Saved entries:
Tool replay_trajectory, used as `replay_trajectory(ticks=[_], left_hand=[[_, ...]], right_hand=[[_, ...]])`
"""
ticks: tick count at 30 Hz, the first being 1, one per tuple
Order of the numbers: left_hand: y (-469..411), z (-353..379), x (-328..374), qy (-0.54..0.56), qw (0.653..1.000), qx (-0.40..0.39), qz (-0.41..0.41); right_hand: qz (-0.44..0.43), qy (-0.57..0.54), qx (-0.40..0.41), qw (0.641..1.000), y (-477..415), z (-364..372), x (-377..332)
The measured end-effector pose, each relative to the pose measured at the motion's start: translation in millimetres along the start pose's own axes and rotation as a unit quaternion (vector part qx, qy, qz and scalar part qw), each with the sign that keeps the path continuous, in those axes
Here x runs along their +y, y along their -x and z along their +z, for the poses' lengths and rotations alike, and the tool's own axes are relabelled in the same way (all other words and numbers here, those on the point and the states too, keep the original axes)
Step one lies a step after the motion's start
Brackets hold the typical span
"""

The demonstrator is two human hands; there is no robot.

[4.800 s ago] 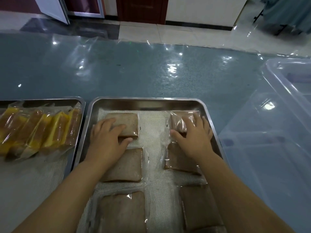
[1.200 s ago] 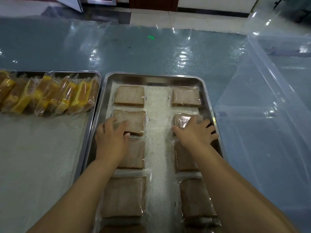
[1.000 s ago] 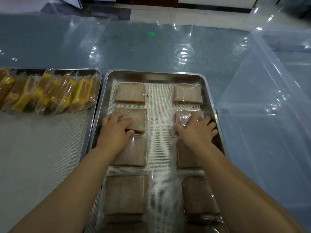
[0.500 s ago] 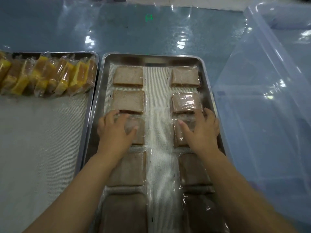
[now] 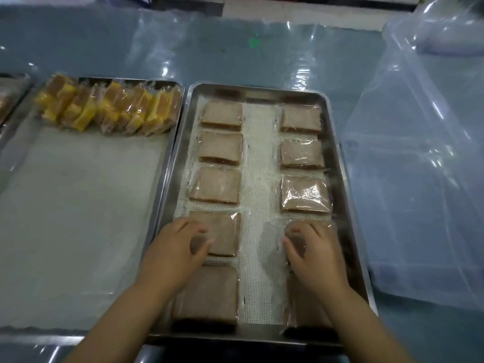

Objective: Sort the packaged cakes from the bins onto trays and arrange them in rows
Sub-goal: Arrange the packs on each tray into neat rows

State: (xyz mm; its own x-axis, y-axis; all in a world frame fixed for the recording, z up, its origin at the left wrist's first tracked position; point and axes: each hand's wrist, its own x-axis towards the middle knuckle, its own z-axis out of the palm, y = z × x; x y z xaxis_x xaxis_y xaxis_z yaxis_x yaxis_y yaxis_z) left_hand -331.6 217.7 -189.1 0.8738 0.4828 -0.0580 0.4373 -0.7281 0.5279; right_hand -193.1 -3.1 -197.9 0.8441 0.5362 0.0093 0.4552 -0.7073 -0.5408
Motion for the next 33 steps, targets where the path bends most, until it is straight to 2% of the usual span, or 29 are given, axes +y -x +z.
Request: replay_trajectory(ticks=[5,12,16,21,27,33], left_hand=[[7,-27,-30,0.0,1.0,-0.005,-0.029],[0,-76,-91,0.018,1.0,-0.004,0.0],[-9,-113,-150,0.009,1.0,-0.024,0.005],[-18,-162,-225,0.005,1.0,-0.026,-0.012],[-53,-203,-284,0.037,0.998,-0.022,-0.048],[-120,-230,-313,0.063,0.996,0.032,-0.05]], right_hand=[[-0.046,0.023,0.001,0.999,-8,18,-40],[-0.059,0.065,0.015,0.996,-24,51,-123],[-0.003,0.049,-0.002,0.999,-33,80,-183],[-0.014,0.043,-0.027,0.999,-50,124,-253],[-0.042,0.054,-0.06,0.996,-89,158,-322],[-0.051,0.067,-0.092,0.992,-155,181,-367]])
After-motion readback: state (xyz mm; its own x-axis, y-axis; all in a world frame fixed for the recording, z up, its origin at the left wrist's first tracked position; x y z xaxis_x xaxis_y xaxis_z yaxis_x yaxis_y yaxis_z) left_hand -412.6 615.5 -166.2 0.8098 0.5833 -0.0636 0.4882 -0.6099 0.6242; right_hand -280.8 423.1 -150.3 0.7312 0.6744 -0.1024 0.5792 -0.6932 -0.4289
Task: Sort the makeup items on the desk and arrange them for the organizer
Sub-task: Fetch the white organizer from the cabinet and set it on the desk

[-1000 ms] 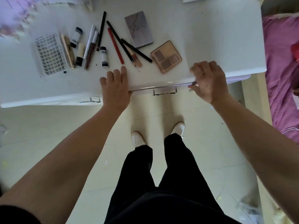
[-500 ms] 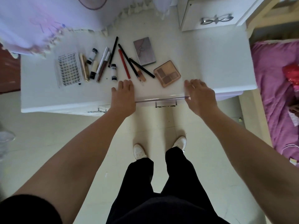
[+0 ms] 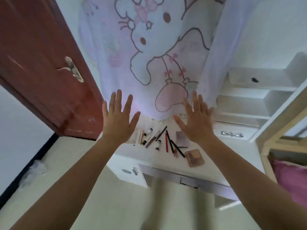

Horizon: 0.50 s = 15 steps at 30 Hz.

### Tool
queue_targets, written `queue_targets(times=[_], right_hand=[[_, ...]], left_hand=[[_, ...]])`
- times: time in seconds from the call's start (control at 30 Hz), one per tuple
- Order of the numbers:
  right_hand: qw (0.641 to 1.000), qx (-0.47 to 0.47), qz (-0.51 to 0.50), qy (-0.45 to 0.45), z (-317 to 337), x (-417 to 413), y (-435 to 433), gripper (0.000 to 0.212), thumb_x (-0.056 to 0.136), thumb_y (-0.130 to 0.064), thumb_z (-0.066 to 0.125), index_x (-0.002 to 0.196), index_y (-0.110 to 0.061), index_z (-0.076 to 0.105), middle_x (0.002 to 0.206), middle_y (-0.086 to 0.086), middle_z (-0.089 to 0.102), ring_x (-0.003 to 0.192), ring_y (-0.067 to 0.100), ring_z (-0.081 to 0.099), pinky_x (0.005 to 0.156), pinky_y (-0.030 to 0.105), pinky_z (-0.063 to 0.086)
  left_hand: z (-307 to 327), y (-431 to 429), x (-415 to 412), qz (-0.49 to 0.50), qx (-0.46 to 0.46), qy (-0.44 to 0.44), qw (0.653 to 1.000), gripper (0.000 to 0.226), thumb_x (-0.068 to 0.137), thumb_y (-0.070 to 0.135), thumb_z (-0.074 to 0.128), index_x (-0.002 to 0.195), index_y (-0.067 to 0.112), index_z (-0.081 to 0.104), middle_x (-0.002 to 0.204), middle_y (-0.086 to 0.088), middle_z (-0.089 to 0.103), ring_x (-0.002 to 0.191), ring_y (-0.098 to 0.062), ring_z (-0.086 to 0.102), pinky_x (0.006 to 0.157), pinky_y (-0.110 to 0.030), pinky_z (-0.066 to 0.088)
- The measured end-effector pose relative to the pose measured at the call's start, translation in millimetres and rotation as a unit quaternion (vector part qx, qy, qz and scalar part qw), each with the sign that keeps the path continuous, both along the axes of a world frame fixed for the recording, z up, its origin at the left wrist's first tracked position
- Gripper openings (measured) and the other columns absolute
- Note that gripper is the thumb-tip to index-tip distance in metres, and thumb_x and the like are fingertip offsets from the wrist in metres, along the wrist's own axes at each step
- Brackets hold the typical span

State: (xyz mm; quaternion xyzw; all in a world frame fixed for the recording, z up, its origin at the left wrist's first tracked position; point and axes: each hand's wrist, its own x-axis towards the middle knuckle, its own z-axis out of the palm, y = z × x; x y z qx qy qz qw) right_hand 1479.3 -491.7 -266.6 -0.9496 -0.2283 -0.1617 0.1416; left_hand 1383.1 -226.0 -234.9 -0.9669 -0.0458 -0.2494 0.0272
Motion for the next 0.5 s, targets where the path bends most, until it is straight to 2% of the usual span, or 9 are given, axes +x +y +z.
queue_targets(times=[0.1, 0.2, 0.33, 0.5], right_hand=[[0.993, 0.042, 0.084, -0.071, 56.9, 3.4, 45.3, 0.079, 0.098, -0.068, 0.030, 0.160, -0.021, 0.012, 0.166, 0.017, -0.002, 0.153, 0.038, 0.005, 0.123, 0.053, 0.014], [0.970, 0.109, 0.178, -0.127, 97.7, -14.2, 86.6, 0.078, 0.099, -0.064, 0.038, 0.158, -0.016, 0.020, 0.165, 0.021, 0.008, 0.151, 0.040, 0.013, 0.121, 0.053, 0.020], [0.933, 0.145, 0.306, -0.126, 122.1, -69.5, 144.2, 0.081, 0.098, -0.064, 0.039, 0.159, -0.015, 0.018, 0.165, 0.022, 0.005, 0.151, 0.040, 0.015, 0.120, 0.052, 0.023], [0.874, 0.183, 0.447, -0.055, 121.4, -195.7, 218.6, 0.081, 0.097, -0.065, 0.039, 0.159, -0.017, 0.019, 0.165, 0.023, 0.004, 0.151, 0.042, 0.012, 0.118, 0.057, 0.023]], left_hand=[[62.3, 9.5, -41.5, 0.116, -0.006, -0.087, 0.989, 0.062, 0.103, 0.051, 0.034, 0.154, 0.015, 0.030, 0.161, -0.022, 0.020, 0.150, -0.039, 0.017, 0.116, -0.063, 0.018], [100.1, 14.6, -105.2, 0.226, -0.010, -0.153, 0.962, 0.064, 0.102, 0.051, 0.038, 0.154, 0.015, 0.031, 0.161, -0.022, 0.023, 0.149, -0.039, 0.019, 0.117, -0.061, 0.020], [115.2, 17.3, -212.7, 0.357, 0.021, -0.112, 0.927, 0.069, 0.101, 0.057, 0.029, 0.157, 0.018, 0.021, 0.164, -0.019, 0.014, 0.151, -0.037, 0.012, 0.120, -0.058, 0.013], [114.6, 7.5, -373.7, 0.507, 0.014, -0.078, 0.858, 0.072, 0.099, 0.059, 0.024, 0.157, 0.016, 0.020, 0.164, -0.018, 0.011, 0.152, -0.035, 0.006, 0.121, -0.058, 0.010]])
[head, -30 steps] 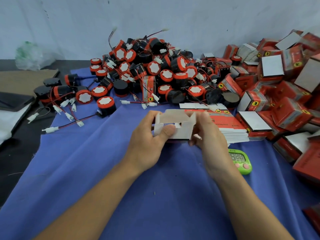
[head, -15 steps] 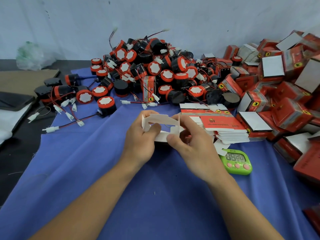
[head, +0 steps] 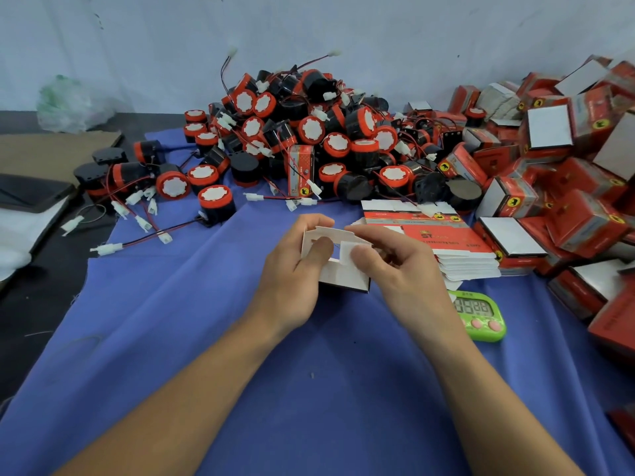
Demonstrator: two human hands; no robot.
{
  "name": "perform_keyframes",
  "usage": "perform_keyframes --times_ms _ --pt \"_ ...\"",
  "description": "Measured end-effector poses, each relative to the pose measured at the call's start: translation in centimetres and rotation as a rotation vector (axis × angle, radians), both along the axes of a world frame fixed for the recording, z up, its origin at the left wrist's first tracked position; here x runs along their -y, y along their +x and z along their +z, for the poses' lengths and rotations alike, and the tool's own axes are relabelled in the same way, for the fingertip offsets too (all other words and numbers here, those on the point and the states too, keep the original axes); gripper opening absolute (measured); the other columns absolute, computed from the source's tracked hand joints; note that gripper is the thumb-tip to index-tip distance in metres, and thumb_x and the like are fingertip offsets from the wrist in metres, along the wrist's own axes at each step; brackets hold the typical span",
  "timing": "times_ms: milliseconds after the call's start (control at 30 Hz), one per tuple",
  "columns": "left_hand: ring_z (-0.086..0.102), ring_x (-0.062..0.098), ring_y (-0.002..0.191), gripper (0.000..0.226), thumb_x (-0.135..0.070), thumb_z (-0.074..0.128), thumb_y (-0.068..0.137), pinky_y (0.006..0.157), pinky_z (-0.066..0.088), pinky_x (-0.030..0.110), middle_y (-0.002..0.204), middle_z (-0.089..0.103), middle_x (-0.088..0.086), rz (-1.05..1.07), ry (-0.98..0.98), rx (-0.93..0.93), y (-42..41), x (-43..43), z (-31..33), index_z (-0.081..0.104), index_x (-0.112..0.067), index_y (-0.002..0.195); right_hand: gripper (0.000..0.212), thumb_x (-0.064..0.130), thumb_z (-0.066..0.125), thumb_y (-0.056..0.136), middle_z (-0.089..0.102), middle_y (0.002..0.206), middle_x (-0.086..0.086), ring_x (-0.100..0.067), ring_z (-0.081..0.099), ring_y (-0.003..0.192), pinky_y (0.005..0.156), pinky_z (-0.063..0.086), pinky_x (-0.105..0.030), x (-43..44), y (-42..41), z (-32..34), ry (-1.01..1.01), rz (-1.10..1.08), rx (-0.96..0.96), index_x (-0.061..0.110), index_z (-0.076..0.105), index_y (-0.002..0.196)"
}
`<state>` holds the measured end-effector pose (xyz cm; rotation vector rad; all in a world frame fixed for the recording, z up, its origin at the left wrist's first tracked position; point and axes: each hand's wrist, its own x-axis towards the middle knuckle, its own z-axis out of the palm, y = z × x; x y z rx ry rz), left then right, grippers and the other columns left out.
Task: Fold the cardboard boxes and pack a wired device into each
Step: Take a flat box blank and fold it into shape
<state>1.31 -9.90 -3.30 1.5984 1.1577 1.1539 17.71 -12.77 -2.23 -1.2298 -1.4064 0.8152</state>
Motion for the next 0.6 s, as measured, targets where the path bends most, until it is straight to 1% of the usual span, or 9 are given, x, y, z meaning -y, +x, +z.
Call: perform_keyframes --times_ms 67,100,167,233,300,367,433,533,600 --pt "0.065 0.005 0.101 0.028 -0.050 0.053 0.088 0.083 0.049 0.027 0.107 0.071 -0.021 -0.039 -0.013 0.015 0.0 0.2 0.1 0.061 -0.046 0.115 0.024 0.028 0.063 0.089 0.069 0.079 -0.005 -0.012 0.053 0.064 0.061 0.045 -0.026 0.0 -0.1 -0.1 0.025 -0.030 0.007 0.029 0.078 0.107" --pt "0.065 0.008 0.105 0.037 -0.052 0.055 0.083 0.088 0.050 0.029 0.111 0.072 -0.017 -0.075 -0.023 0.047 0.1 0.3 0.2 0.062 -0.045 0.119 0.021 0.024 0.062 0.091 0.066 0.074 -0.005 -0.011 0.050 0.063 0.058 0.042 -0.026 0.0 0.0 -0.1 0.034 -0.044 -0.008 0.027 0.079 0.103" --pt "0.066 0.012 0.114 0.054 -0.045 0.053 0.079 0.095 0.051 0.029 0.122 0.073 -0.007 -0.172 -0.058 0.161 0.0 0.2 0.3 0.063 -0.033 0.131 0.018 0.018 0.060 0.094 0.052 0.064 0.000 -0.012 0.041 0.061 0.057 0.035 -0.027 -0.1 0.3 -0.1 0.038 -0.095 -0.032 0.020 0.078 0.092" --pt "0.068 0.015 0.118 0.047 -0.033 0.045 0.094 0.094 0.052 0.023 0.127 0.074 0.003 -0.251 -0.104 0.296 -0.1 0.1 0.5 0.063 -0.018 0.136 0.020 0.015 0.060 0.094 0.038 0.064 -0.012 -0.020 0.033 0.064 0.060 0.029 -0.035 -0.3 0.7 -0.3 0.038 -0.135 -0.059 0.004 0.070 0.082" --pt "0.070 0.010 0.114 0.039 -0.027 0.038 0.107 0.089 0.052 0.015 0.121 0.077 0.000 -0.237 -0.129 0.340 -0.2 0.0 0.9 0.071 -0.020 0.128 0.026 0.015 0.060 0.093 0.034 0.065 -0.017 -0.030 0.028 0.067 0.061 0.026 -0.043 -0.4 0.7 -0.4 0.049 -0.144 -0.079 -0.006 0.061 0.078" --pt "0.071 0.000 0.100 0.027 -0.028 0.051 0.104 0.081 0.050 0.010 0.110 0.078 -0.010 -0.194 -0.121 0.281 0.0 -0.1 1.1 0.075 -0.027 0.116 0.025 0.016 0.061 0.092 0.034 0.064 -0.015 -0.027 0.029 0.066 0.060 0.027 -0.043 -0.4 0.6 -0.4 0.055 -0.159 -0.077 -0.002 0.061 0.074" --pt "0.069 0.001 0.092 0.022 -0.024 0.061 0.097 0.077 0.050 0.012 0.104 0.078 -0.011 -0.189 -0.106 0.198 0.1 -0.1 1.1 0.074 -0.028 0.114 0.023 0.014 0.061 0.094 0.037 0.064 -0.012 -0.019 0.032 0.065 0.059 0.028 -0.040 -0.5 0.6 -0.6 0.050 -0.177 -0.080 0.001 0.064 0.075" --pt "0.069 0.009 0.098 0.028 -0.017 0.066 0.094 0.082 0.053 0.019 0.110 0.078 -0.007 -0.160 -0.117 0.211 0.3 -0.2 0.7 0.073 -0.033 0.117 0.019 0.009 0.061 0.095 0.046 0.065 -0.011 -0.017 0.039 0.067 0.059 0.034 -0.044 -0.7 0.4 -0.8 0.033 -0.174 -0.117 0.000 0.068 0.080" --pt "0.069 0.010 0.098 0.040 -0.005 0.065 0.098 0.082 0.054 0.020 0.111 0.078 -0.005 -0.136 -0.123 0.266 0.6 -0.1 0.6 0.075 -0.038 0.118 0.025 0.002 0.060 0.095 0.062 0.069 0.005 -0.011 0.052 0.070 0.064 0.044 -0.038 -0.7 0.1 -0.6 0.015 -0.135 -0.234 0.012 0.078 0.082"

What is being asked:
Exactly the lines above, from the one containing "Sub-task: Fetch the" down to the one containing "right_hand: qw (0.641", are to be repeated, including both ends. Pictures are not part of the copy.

Response area:
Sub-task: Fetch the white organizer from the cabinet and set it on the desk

[-1000 ms] 
[-500 ms] 
[+0 ms] 

Horizon: 0.50 s = 15 steps at 30 Hz.

### Tool
queue_targets, written `queue_targets(times=[_], right_hand=[[_, ...]], left_hand=[[_, ...]])`
- times: time in seconds from the call's start (control at 30 Hz), one per tuple
- Order of the numbers:
  right_hand: qw (0.641 to 1.000), qx (-0.47 to 0.47), qz (-0.51 to 0.50), qy (-0.45 to 0.45), z (-317 to 337), x (-417 to 413), y (-435 to 433), gripper (0.000 to 0.212), thumb_x (-0.056 to 0.136), thumb_y (-0.130 to 0.064), thumb_z (-0.066 to 0.125), index_x (-0.002 to 0.196), index_y (-0.110 to 0.061), index_z (-0.076 to 0.105), middle_x (0.002 to 0.206), middle_y (-0.086 to 0.086), middle_z (-0.089 to 0.102), ring_x (-0.003 to 0.192), ring_y (-0.067 to 0.100), ring_z (-0.081 to 0.099), pinky_x (0.005 to 0.156), pinky_y (-0.030 to 0.105), pinky_z (-0.063 to 0.086)

This response is complete, and nothing else is pending.